> [Work instruction]: Each line below that carries the string "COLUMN" must appear in the answer.

[Data entries]
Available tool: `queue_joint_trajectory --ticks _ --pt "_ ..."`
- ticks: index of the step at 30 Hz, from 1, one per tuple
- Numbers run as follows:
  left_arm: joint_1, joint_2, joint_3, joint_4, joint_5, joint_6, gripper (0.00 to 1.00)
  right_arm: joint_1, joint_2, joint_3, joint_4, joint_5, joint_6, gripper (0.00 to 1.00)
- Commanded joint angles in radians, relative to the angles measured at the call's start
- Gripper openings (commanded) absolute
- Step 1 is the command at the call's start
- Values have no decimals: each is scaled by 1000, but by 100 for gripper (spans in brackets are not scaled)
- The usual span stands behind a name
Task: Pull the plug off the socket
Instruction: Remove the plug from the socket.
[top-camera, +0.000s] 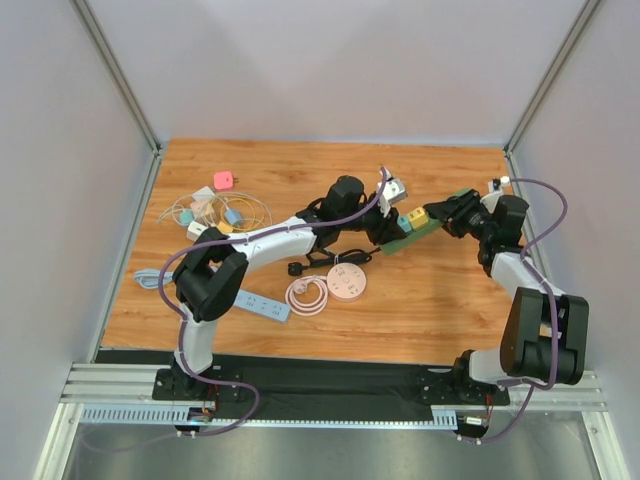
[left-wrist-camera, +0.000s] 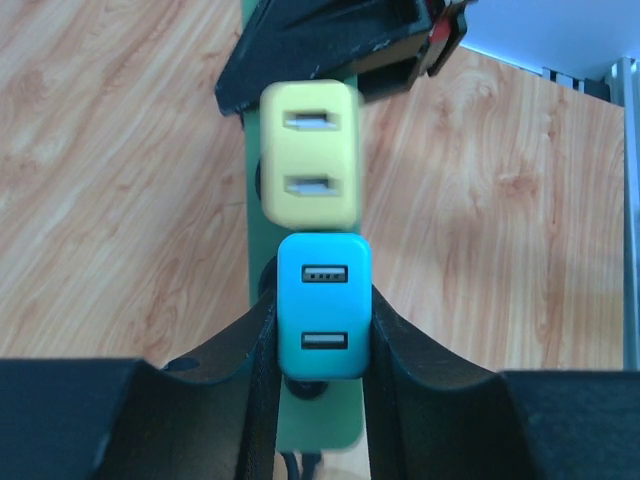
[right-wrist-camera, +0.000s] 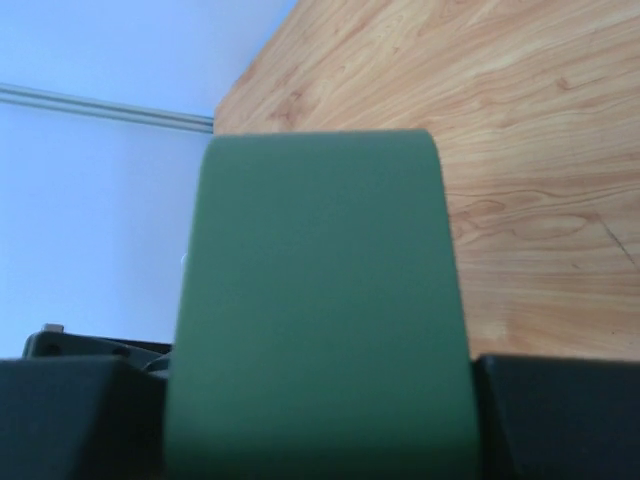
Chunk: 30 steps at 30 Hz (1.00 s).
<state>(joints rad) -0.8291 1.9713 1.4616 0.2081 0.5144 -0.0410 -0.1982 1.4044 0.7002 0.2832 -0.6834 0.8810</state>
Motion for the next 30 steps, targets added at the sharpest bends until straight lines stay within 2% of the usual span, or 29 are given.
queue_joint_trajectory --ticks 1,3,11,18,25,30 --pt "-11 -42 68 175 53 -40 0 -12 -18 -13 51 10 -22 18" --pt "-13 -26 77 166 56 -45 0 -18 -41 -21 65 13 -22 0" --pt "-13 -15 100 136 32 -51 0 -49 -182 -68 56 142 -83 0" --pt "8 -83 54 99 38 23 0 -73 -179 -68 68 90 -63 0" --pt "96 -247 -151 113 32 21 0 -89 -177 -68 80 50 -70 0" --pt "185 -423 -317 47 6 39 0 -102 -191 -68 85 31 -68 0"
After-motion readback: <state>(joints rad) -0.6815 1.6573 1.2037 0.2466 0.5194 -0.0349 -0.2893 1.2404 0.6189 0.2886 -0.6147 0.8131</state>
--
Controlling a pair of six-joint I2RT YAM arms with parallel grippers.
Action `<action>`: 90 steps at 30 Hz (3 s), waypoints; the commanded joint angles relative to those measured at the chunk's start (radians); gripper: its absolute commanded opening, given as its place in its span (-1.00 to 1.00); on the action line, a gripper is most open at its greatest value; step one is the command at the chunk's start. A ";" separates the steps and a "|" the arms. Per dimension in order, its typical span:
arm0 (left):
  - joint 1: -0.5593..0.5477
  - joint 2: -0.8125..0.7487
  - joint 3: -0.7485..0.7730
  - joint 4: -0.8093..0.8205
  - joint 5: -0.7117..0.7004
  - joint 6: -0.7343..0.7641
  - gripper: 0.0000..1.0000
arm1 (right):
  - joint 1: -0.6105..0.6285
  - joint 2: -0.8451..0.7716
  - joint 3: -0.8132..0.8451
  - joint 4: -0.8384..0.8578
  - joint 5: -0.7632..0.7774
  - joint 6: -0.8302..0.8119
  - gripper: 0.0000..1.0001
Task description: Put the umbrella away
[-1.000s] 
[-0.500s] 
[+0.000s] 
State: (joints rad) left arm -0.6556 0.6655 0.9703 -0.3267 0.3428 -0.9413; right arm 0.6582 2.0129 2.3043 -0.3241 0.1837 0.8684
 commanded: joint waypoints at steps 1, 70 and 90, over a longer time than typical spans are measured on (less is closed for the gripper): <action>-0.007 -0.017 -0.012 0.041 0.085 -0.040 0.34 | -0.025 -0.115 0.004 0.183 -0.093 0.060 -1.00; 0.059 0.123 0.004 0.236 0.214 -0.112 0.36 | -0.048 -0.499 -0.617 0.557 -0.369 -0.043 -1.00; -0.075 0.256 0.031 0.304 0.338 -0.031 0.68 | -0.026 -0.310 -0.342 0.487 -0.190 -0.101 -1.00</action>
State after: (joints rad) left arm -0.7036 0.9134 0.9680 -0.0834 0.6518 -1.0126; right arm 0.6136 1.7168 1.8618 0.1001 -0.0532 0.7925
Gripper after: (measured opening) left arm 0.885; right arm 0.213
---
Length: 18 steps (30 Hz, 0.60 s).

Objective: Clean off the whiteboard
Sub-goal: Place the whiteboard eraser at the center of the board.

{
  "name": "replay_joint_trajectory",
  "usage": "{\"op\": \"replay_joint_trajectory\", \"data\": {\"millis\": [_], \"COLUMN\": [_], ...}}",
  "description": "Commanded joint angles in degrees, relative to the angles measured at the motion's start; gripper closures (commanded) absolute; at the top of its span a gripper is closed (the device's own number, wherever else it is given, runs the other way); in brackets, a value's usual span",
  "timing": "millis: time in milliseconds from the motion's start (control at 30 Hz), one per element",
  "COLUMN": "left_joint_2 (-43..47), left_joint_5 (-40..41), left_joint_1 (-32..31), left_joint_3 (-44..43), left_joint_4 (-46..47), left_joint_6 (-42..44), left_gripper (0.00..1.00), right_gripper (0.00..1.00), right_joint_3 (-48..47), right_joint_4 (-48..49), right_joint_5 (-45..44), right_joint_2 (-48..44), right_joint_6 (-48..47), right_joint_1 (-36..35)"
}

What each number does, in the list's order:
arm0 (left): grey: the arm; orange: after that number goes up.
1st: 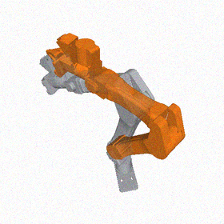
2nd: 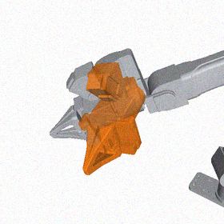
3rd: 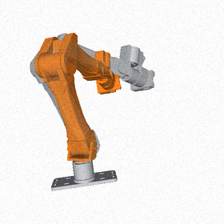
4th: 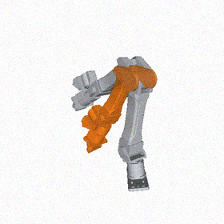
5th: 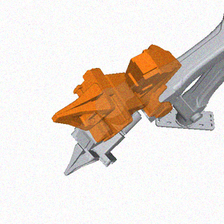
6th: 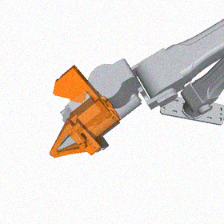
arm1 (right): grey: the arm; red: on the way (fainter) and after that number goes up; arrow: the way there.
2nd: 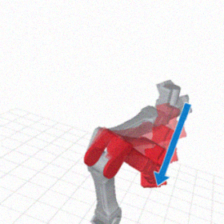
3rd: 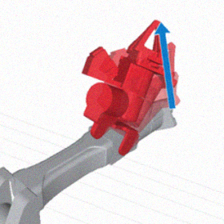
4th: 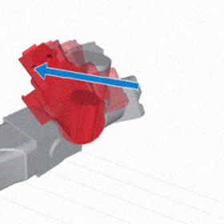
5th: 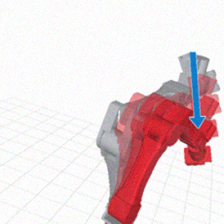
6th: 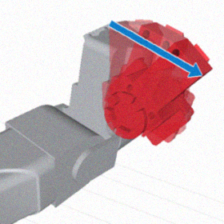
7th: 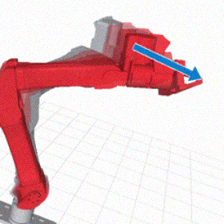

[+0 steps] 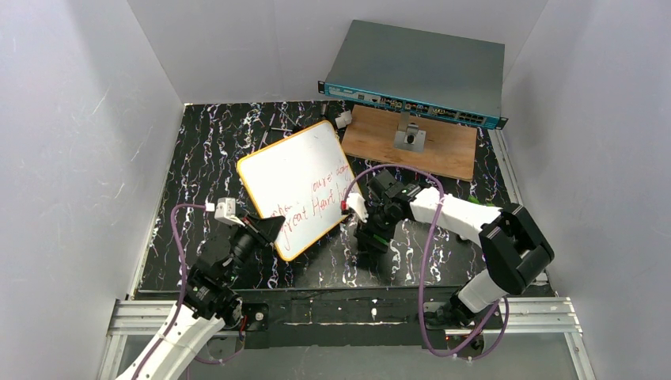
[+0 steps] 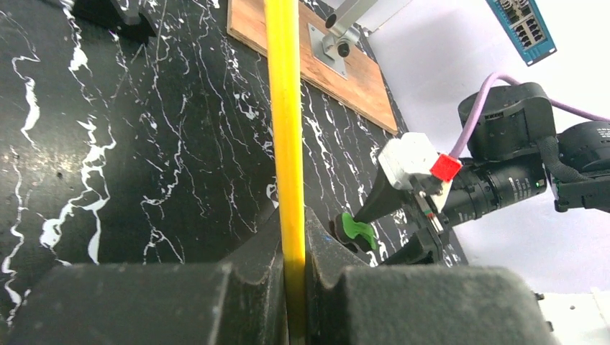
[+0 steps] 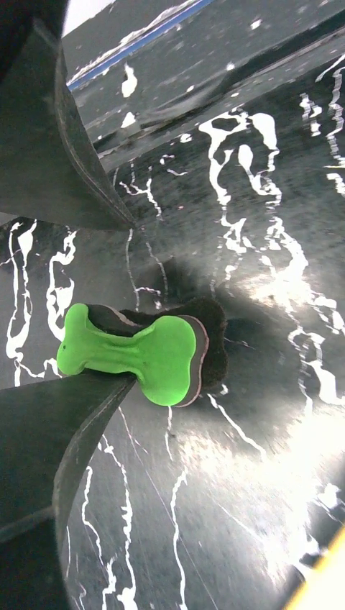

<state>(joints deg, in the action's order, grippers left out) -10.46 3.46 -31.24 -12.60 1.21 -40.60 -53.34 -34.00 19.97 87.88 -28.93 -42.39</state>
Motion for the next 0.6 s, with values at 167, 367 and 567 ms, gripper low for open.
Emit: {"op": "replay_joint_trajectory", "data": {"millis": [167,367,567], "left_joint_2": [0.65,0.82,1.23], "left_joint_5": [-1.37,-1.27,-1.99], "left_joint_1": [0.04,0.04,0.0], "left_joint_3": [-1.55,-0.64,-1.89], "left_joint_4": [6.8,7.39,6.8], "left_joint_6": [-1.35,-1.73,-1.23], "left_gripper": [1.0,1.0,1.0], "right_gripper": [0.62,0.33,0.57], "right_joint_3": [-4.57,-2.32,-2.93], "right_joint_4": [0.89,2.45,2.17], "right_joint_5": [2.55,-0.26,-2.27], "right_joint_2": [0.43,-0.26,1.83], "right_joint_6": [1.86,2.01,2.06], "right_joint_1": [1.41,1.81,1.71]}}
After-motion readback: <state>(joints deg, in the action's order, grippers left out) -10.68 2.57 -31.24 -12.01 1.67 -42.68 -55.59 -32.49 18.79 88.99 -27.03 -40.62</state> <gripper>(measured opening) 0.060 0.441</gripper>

> [Exercise solution]:
  "usage": "{\"op\": \"replay_joint_trajectory\", \"data\": {\"millis\": [_], \"COLUMN\": [_], ...}}",
  "COLUMN": "left_joint_2 (-43..47), left_joint_5 (-40..41), left_joint_1 (-32..31), left_joint_3 (-44..43), left_joint_4 (-46..47), left_joint_6 (-42..44), left_gripper (0.00..1.00), right_gripper (0.00..1.00), right_joint_3 (-48..47), right_joint_4 (-48..49), right_joint_5 (-45..44), right_joint_2 (-48..44), right_joint_6 (-48..47), right_joint_1 (-36..35)"

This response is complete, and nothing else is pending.